12/12/2006: "Pain of losing artistic "voice""
I’ve been thinking about solitude lately.
“The state or quality of being alone or remote from others.”
“A lonely or secluded place.”
It has been a kind of unconscious theme in my work for many years. Remember how one of my collectors resold several pieces because she had seen the "strong single women" depicted as too solitary, and realized she didn’t want to be surrounded by that vision of her future? My reaction:
“It's an interesting concept, that the artwork we respond to and surround ourselves with is in some ways dictated by how we see our place in the world. I never really thought much about how my women are always quietly alone, I guess that’s how I see myself and in some ways maybe it *is* who I am.”
Being alone and independent is comfortable for me. There’s no one counting on me for anything, no one to disappoint, and no one else I have to depend on for my happiness or well being. Letting go of that isn’t easy, in fact, it’s really scary.
Of course, I may be getting worked up over nothing; I just feel discombobulated and I know I wouldn’t fret so much if I still painted regularly. However, I believe you should actually know what you want to say before you open your mouth. My brushes have been quiet because I don’t know how to visually represent the confusion I’m feeling about my new non-loner status.

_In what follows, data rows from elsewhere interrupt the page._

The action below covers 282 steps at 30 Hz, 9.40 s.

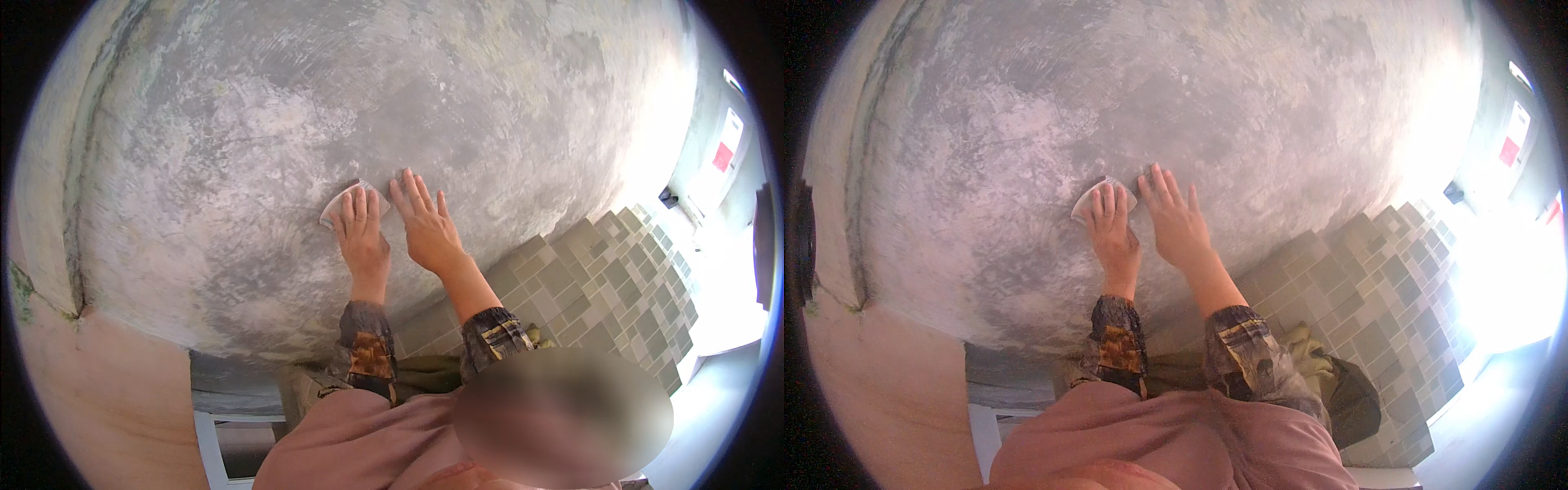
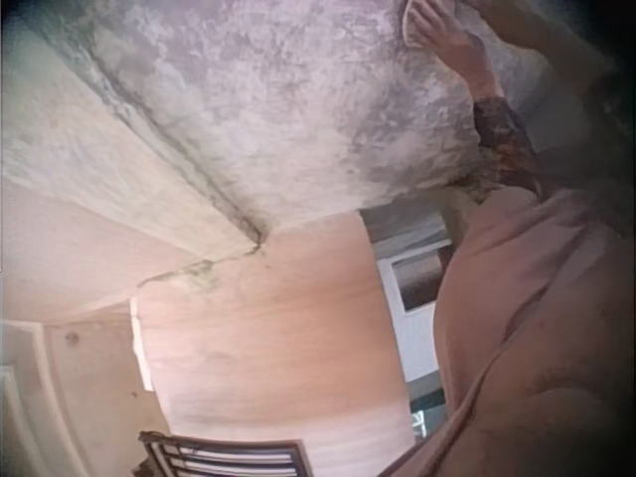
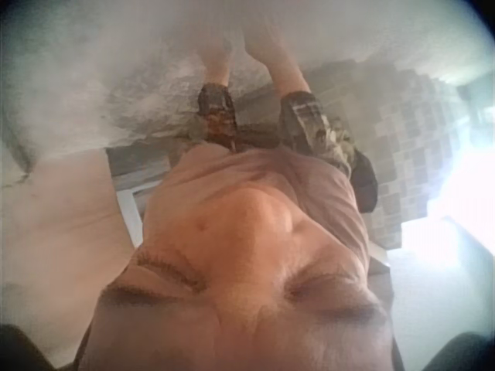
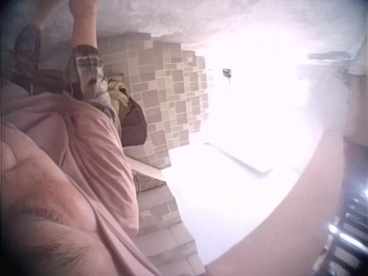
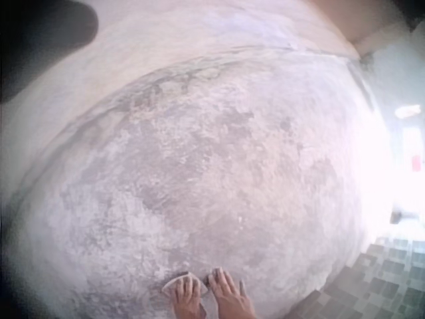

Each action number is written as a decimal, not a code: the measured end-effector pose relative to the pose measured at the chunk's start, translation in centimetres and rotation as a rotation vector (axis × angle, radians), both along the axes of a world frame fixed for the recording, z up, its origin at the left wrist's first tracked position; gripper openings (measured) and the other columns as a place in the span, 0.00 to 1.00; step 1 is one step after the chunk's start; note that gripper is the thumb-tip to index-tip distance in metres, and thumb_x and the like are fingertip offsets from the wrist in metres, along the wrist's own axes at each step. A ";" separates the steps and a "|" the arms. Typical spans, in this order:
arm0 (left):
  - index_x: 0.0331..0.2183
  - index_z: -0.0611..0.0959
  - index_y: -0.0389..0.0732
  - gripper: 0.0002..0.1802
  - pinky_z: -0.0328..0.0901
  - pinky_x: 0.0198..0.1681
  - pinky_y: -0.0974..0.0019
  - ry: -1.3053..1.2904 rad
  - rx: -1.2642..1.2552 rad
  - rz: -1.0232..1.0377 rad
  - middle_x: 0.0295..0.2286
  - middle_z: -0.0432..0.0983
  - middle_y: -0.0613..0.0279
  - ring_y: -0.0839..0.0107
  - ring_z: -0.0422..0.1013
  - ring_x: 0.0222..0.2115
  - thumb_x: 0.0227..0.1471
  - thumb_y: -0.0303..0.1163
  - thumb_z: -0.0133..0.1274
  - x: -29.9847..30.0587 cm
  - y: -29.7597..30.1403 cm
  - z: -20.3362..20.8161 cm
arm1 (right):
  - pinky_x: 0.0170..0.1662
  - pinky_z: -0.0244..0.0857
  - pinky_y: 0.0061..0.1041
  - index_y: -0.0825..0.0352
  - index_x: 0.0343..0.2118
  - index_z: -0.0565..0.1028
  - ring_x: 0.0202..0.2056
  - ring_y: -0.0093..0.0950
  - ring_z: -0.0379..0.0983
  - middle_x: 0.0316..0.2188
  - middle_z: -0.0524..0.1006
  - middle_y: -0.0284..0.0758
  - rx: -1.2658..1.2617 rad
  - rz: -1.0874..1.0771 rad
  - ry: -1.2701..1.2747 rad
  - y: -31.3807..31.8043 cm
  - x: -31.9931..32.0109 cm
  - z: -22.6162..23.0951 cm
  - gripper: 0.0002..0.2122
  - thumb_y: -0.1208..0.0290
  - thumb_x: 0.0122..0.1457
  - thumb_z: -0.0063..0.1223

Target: The person smooths a ceiling surface using a small rectangular tool held in the right hand while the left hand supports the motion. The person repeatedly rubs the tool across the ceiling in overlapping strokes, gradually covering more area.

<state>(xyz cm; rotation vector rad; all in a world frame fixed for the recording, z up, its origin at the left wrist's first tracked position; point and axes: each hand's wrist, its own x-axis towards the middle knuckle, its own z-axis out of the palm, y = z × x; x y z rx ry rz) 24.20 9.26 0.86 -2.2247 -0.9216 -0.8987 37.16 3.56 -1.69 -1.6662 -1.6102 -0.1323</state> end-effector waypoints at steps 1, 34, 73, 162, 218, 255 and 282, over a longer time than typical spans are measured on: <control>0.59 0.70 0.44 0.33 0.41 0.67 0.44 -0.014 0.009 0.005 0.62 0.60 0.58 0.58 0.50 0.65 0.51 0.17 0.46 0.0 0.2 -0.1 | 0.66 0.47 0.51 0.61 0.67 0.52 0.69 0.37 0.42 0.70 0.45 0.39 0.001 0.002 0.001 0.0 0.0 0.0 0.36 0.80 0.52 0.47; 0.61 0.68 0.46 0.34 0.41 0.66 0.41 0.005 -0.096 -0.005 0.62 0.57 0.59 0.57 0.51 0.64 0.50 0.20 0.48 -2.1 -0.2 -4.5 | 0.66 0.49 0.48 0.53 0.67 0.55 0.68 0.35 0.47 0.69 0.48 0.31 0.001 -0.002 0.010 -0.7 1.2 0.3 0.34 0.81 0.55 0.45; 0.62 0.65 0.45 0.35 0.36 0.67 0.40 -0.021 -0.095 -0.068 0.64 0.51 0.51 0.47 0.43 0.66 0.51 0.18 0.44 -2.6 0.4 -4.7 | 0.68 0.49 0.38 0.66 0.65 0.55 0.67 0.37 0.49 0.68 0.52 0.37 0.185 0.012 -0.015 0.7 0.8 -1.2 0.31 0.82 0.55 0.43; 0.62 0.65 0.46 0.32 0.44 0.66 0.46 0.210 -0.188 -0.136 0.63 0.55 0.64 0.64 0.51 0.65 0.55 0.24 0.46 -3.2 -0.1 -8.5 | 0.67 0.51 0.41 0.59 0.67 0.53 0.68 0.31 0.49 0.69 0.48 0.29 0.019 0.022 -0.029 -0.5 1.7 0.0 0.34 0.77 0.56 0.49; 0.61 0.67 0.47 0.27 0.44 0.68 0.54 0.520 -0.396 -0.150 0.64 0.54 0.69 0.70 0.48 0.65 0.59 0.29 0.43 -6.0 0.0 -13.0 | 0.68 0.51 0.37 0.58 0.67 0.52 0.68 0.32 0.46 0.70 0.47 0.32 -0.008 0.028 0.010 -0.7 1.3 0.6 0.40 0.93 0.49 0.36; 0.60 0.67 0.44 0.27 0.49 0.66 0.53 0.479 -0.348 -0.194 0.64 0.54 0.66 0.70 0.48 0.65 0.59 0.31 0.42 -4.7 0.2 -13.2 | 0.70 0.41 0.46 0.49 0.68 0.50 0.70 0.32 0.39 0.71 0.43 0.31 -0.127 0.037 -0.282 -0.6 2.5 -4.2 0.41 0.88 0.51 0.43; 0.59 0.69 0.45 0.25 0.44 0.68 0.50 0.600 -0.581 -0.165 0.63 0.55 0.67 0.69 0.47 0.65 0.60 0.29 0.40 -4.5 -0.2 -14.7 | 0.69 0.41 0.48 0.49 0.68 0.50 0.70 0.31 0.40 0.70 0.44 0.31 -0.146 0.017 -0.315 -0.9 2.6 -4.1 0.40 0.86 0.52 0.44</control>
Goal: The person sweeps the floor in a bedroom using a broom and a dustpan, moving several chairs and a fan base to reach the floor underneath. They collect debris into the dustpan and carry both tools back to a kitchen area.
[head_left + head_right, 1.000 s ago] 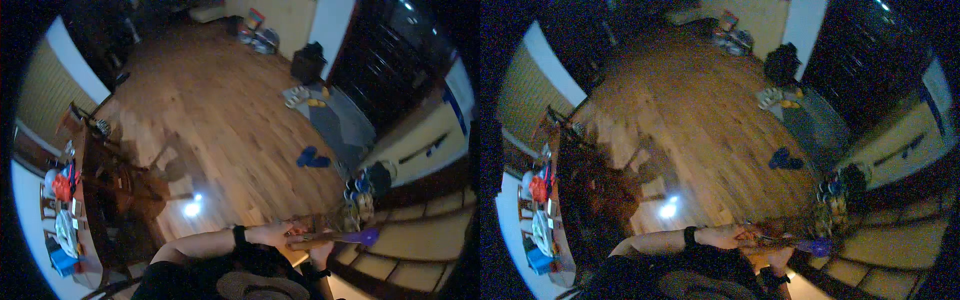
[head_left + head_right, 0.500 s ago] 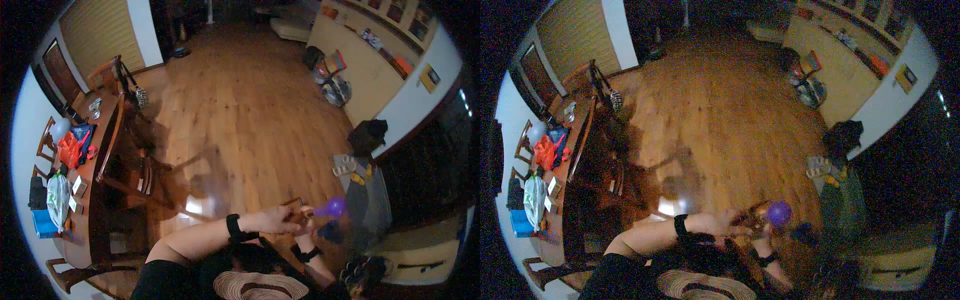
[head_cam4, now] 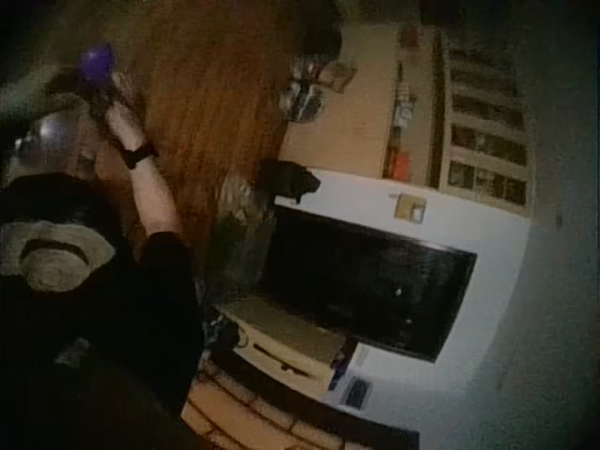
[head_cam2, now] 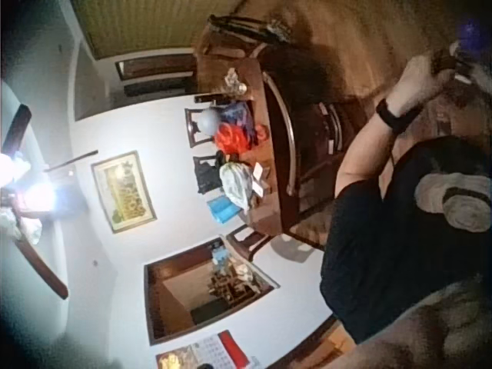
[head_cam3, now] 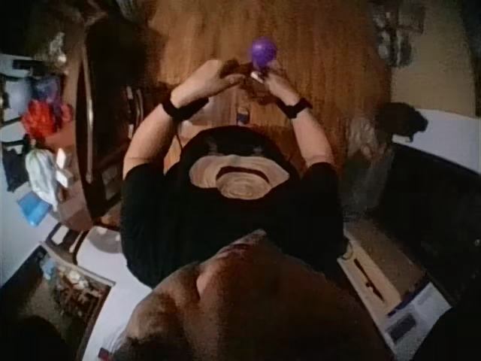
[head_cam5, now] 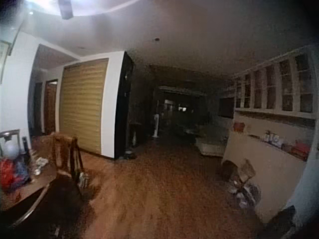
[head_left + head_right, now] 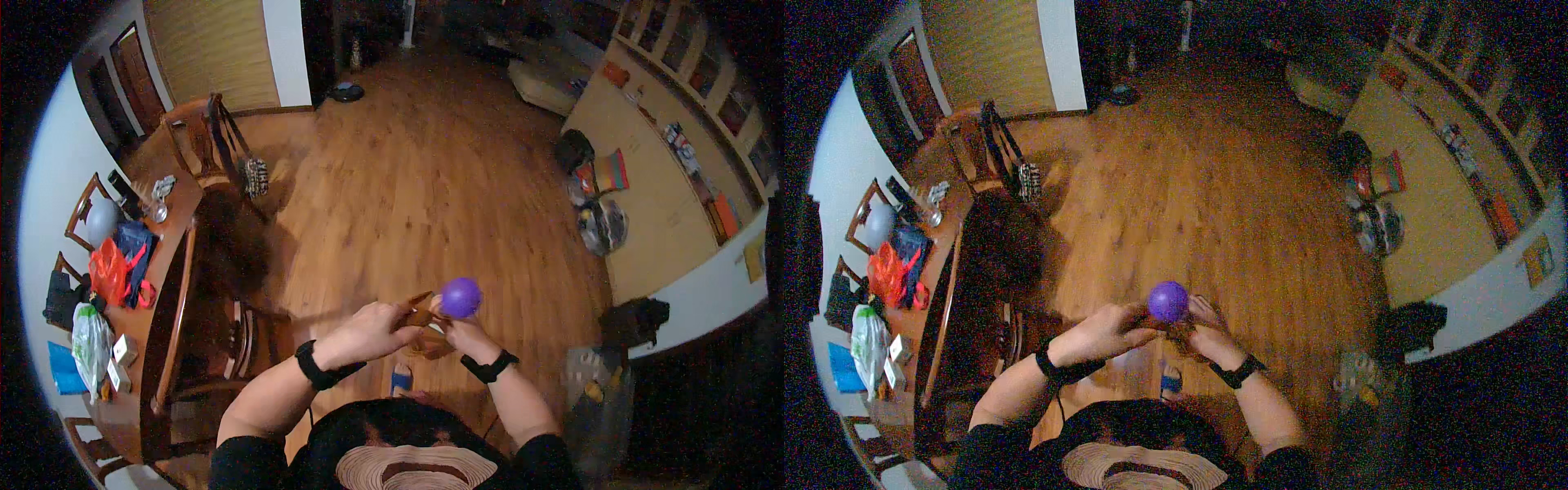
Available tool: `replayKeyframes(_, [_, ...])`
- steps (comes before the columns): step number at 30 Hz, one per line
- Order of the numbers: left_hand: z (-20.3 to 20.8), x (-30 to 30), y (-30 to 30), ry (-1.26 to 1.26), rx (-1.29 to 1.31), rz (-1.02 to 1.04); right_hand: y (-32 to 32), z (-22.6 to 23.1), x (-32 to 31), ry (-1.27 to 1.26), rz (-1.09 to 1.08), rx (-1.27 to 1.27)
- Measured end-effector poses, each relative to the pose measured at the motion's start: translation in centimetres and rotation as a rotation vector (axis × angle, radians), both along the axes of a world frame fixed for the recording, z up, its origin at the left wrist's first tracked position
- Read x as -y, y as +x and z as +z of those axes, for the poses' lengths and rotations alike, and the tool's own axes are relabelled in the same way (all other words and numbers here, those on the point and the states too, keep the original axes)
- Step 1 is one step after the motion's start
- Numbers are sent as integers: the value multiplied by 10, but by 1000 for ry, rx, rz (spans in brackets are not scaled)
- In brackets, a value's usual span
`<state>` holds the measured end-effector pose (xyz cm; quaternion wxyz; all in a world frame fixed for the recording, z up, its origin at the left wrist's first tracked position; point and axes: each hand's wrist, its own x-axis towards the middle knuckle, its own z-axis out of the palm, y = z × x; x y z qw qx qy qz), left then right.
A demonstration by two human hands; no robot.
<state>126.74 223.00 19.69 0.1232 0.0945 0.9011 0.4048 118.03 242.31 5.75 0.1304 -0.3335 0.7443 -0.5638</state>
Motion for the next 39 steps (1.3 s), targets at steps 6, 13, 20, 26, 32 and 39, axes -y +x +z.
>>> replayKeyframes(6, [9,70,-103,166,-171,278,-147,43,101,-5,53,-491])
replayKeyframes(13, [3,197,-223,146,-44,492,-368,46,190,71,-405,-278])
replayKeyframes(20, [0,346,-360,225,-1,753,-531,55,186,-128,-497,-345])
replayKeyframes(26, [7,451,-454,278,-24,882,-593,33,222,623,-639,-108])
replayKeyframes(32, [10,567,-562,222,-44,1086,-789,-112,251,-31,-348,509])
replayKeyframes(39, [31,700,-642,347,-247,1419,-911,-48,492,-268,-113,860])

I haven’t felt this way since I was in art school. I already knew the proper *techniques* but I had an instructor who pushed us to *say* something; and to not be 100% literal. He wanted us to use symbolism, color, and design to represent feelings and create narrative beyond simple still lifes or landscapes.
I used to sit there for hours obsessing over what I wanted to say...trying to figure out what was really important to me. And then, how to show that in a single image. Every piece I created felt like having blood drawn…painful, leaving me a little weak and nauseated. After each one I’d fear I’d never be able to think of another.
As an adult, and as my “unique style” has developed…I’ve come up with a system for creating works that produces a seemingly endless supply of possibilities. Sure, I could sit down tonight and easily start 5 new paintings with the same general theme and style as I’ve been doing for the past several years. And the colors and designs would be (hopefully) interesting and pleasing to look at. But LAZY! I’d rather not be working at all, than to be cranking out piece after piece when it no longer feels honest.
Or am I being crazy and unrealistic? Is it always better to be working?